Don’t walk by …. Walking by can lead to a shallower path that may never be fulfilled whatever ‘more’ is made, so stop to bend…and lend a hand.

We are often asked how to bridge generations, how to be more inclusive, and we have significant provision scope to support organisations at whatever stage of their journey. With the challenges we are all experiencing now, it would be (more than) useful to consider, and in time, reflect on, some fundamental lessons.

Join forces to mitigate and defend – in the business sense, ensure staff have the tools to perform well, structure training and encourage integrated teamwork. Such an approach provides improved retention and loyalty to optimise output. Share inclusive values across your supply chain and external partners, improving standards and achieving better value-for-money services.

Collaborate to innovate and develop – encourage integrated working to share and distribute know-how, knowledge and experience, that will present innovation and design opportunities for product development. Commit to personal and technical development that encourages achievement ambition that can provide a competitive edge.

Change behaviours to instil an instinctive culture – rather than rigid and conscious practice, establish a ‘normal’ best practice of inclusive working, learning, output, and relationship management, as the cultural instinctive that becomes second nature.

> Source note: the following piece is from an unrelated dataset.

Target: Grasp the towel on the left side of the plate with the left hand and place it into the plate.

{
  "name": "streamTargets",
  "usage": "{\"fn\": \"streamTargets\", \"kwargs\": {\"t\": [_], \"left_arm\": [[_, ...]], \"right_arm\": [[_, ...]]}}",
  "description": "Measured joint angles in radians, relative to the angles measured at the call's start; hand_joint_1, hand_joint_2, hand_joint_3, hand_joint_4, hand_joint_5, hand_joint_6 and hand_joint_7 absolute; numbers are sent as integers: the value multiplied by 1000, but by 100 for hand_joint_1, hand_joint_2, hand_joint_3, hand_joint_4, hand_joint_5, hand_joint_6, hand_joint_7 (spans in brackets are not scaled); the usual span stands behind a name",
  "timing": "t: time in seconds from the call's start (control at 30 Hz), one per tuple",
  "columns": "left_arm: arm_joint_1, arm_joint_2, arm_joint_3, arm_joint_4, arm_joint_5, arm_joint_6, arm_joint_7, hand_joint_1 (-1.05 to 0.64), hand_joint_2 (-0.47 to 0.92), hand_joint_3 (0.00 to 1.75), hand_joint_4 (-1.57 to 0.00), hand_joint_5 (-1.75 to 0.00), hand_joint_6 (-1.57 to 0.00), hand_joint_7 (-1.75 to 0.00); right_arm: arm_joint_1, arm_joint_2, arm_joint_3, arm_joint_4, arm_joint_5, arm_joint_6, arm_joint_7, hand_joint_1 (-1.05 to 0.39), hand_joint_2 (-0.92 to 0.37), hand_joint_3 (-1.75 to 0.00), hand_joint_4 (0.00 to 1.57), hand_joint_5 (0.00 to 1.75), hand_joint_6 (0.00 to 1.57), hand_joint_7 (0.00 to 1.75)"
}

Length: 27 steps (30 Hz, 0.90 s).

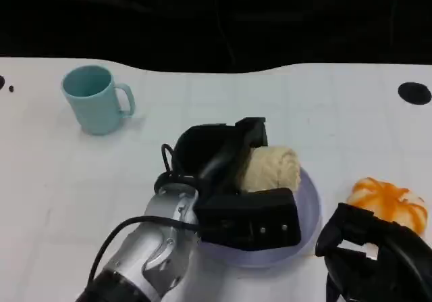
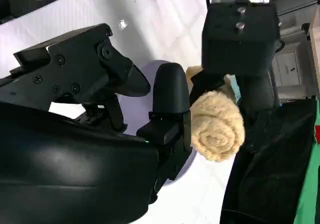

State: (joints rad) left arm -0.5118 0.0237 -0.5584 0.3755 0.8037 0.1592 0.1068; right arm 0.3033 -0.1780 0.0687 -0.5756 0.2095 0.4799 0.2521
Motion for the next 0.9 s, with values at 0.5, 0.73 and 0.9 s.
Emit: {"fn": "streamTargets", "kwargs": {"t": [0.5, 0.73, 0.9], "left_arm": [[-8, 34, -32, -16, 4, -1, -158, -80, 92, 15, -3, -37, -12, 0], [1, 65, -25, -62, 2, -41, -158, -89, 92, 14, -2, -37, -13, -3], [48, 107, 22, -123, -48, -117, -140, -85, 92, 6, -23, -63, -32, -10]], "right_arm": [[-1, 0, 1, 10, -1, -3, -1, -13, -69, -104, 69, 175, 52, 162], [-1, 0, 2, 10, -1, -4, -1, -12, -70, -104, 69, 175, 52, 161], [0, 0, 5, 9, -3, -5, -3, -11, -70, -105, 69, 175, 53, 161]]}}
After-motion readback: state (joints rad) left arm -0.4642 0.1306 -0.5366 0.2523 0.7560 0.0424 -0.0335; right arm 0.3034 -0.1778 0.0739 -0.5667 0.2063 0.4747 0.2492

In todays’ world of strategising and planning, it does require leaders to start with a conscious approach to inclusion. But don’t wait, take the first step now to integrate a multi-generational, intersectional workforce, and see conscious behaviours change to a culture of instinctive widening participation.

Integrate to create a multigenerational blend that brings all the positive generations attributes together in a culture of inclusiveness, and establish lifelong learning as standard practice. Such a culture will produce cohesive and stimulated teams that work, train and develop together.

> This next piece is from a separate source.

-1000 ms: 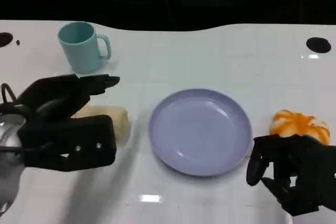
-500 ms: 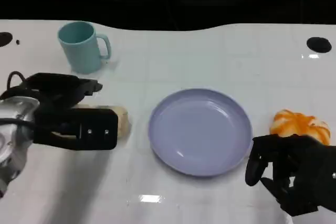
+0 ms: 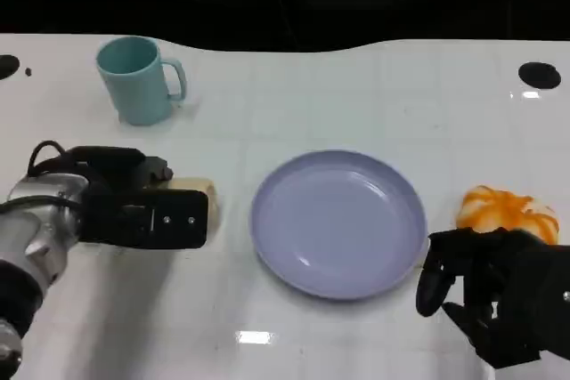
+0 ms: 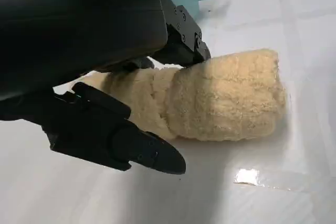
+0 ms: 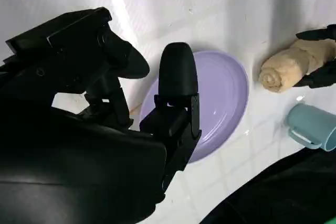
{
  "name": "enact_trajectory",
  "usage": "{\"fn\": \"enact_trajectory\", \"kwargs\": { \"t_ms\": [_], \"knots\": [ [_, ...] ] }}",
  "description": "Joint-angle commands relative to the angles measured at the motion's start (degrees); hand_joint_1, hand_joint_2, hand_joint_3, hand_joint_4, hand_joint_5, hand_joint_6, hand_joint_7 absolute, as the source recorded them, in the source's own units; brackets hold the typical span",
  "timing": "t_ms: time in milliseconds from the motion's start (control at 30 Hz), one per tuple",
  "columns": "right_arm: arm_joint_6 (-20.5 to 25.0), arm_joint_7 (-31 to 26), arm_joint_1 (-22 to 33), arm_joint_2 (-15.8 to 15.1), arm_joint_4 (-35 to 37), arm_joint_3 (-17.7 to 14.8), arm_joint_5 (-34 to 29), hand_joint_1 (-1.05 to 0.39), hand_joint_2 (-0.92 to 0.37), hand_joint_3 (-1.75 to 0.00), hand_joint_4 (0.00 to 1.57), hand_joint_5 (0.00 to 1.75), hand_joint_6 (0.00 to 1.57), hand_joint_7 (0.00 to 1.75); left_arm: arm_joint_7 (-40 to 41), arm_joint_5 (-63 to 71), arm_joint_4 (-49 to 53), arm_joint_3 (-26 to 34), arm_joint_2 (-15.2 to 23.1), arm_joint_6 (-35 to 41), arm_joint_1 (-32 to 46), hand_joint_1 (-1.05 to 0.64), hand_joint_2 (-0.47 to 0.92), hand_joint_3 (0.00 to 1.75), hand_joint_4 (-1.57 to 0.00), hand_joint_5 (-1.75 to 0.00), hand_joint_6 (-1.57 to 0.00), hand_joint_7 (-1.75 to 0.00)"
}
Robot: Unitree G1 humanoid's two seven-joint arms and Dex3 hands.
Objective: Grasp the towel on the left side of the plate with the left hand and place it into the plate.
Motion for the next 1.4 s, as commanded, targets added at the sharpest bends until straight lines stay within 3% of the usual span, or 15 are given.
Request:
{"fn": "enact_trajectory", "kwargs": {
  "t_ms": [33, 167, 200, 267, 300, 333, 400, 433, 500, 767, 933, 1167, 1300, 1367, 1400],
  "knots": [
    [0.37, 0.06, 0.35, -0.66, -1.03, -0.51, 0.22, -0.01, -0.59, -1.03, 0.72, 1.75, 0.69, 1.42, 3.59, -1.07, 6.94, -0.01, -1.9, -1.44, -0.47, -0.43, 0.92, 0.1, -0.7, -0.14, -0.63, -0.07],
    [0.37, 0.07, 0.38, -0.78, -1.11, -0.58, 0.19, -0.02, -0.59, -1.03, 0.72, 1.75, 0.69, 1.42, 13.32, -1.46, 10.14, 0.83, -2.66, -3.47, 0.0, -0.28, 0.92, 0.15, -0.85, -0.23, -0.89, -0.17],
    [0.57, 0.1, 0.37, -0.79, -1.18, -0.64, 0.24, -0.02, -0.59, -1.03, 0.72, 1.75, 0.69, 1.42, 15.95, -1.24, 10.6, 0.68, -2.67, -3.82, 0.13, -0.22, 0.92, 0.17, -0.81, -0.86, -1.0, -0.34],
    [0.72, 0.2, 0.37, -0.88, -1.2, -0.78, 0.31, -0.02, -0.59, -1.03, 0.72, 1.75, 0.69, 1.42, 21.33, -0.42, 11.29, 0.06, -2.53, -4.8, 0.46, -0.19, 0.92, 0.14, -0.78, -1.47, -0.98, -0.69],
    [0.72, 0.24, 0.37, -0.94, -1.19, -0.82, 0.32, -0.02, -0.59, -1.03, 0.72, 1.75, 0.69, 1.42, 23.22, -0.23, 11.62, -0.14, -2.51, -5.26, 0.57, -0.18, 0.91, 0.18, -0.88, -1.63, -0.85, -1.17],
    [0.76, 0.3, 0.33, -1.04, -1.21, -0.85, 0.29, -0.02, -0.59, -1.03, 0.72, 1.75, 0.69, 1.42, 24.97, -0.12, 11.93, -0.25, -2.58, -5.46, 0.67, -0.18, 0.91, 0.21, -0.92, -1.69, -0.79, -1.38],
    [-0.11, 0.51, 0.38, -1.2, -0.94, -1.09, 0.58, -0.01, -0.59, -1.03, 0.72, 1.75, 0.69, 1.42, 27.32, -0.26, 11.83, 0.0, -2.92, -4.98, 0.87, -0.2, 0.85, 0.39, -0.91, -1.73, -0.68, -1.65],
    [-0.28, 0.55, 0.38, -1.25, -0.86, -1.16, 0.63, 0.0, -0.59, -1.03, 0.71, 1.75, 0.69, 1.42, 28.2, -0.35, 11.64, 0.15, -3.1, -4.77, 0.95, -0.2, 0.81, 0.47, -0.9, -1.74, -0.64, -1.7],
    [-0.31, 0.54, 0.39, -1.38, -0.75, -1.2, 0.63, -0.01, -0.59, -1.04, 0.71, 1.74, 0.69, 1.41, 29.27, -0.45, 10.94, 0.29, -3.29, -4.55, 1.09, -0.2, 0.75, 0.6, -0.88, -1.75, -0.63, -1.65],
    [-0.68, 0.42, 0.39, -1.4, -0.64, -1.14, 0.8, -0.01, -0.58, -1.05, 0.72, 1.75, 0.7, 1.42, 31.18, -3.18, 5.92, 2.85, -4.02, -4.17, 3.2, -0.17, 0.66, 0.76, -0.88, -1.75, -0.61, -1.75],
    [-0.3, 0.39, 0.33, -1.39, -0.62, -1.17, 0.82, -0.01, -0.59, -1.05, 0.71, 1.75, 0.69, 1.42, 27.06, -6.6, -0.49, 5.94, -4.57, -0.74, 4.44, -0.19, 0.71, 0.7, -0.89, -1.75, -0.6, -1.75],
    [-0.73, 0.41, 0.23, -1.75, -0.39, -0.94, 0.47, -0.01, -0.59, -1.03, 0.71, 1.75, 0.69, 1.41, 23.01, -6.05, -13.21, 5.69, -3.96, 0.71, 6.58, -0.2, 0.67, 0.67, -0.87, -1.75, -0.6, -1.75],
    [-0.33, 0.28, 0.31, -1.48, -0.59, -0.95, 0.69, -0.01, -0.59, -1.04, 0.72, 1.75, 0.69, 1.41, 21.62, -5.7, -18.4, 5.41, -4.8, 0.52, 7.18, -0.24, 0.59, 0.78, -0.88, -1.75, -0.6, -1.75],
    [-0.36, 0.23, 0.29, -1.54, -0.67, -0.84, 0.52, -0.01, -0.59, -1.04, 0.72, 1.75, 0.7, 1.41, 20.72, -5.46, -20.8, 5.04, -5.45, 0.7, 7.29, -0.23, 0.56, 0.79, -0.89, -1.75, -0.6, -1.67],
    [-0.34, 0.25, 0.27, -1.54, -0.7, -0.84, 0.53, -0.01, -0.59, -1.04, 0.72, 1.75, 0.7, 1.41, 20.07, -5.28, -21.89, 4.8, -5.78, 1.06, 7.31, -0.24, 0.58, 0.75, -0.89, -1.75, -0.74, -1.32]
  ]
}}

The outcomes from such a culture stretch beyond a healthier, happier workforce, it can produce improved business performance that not only creates economic and employment sustainability, it sets the foundations for opportunities for growth. Such a culture ensures more compatible teams, business improvement in terms of market share, and successful entry to new markets.  Gains Through Diversity

Although protected characteristics have been identified, bias remains rife and there are lessons to be learned and behaviours to be changed.

We see this in the employment cycles of retention, training, promotion and recruitment…the young may not have experience, or the time in post, or the softer attributes developed in different situations….the older worker may not have the new tech or access to various social networks. Across the generations, it’s also important to strike a balance of language and vocabulary to establish a common understanding.

The young may be under qualified, the older worker may be deemed to be over qualified…..but who is ever over qualified? In todays challenges…is the doctor, the nurse, the postie, the supermarket shelf-stacker…..and the volunteers…are we going to reject individuals for being over qualified?

So don’t walk by, and for a ‘nudge’, why not revisit the well-played out school lesson of the Good Samaritan. (thank you BBC!)

I urge you to change strategy, it’s not just the right thing to do, it is business imperative to ensure  you bring everyone along with you, establish an inclusive culture that builds strong communities and outstanding business performance.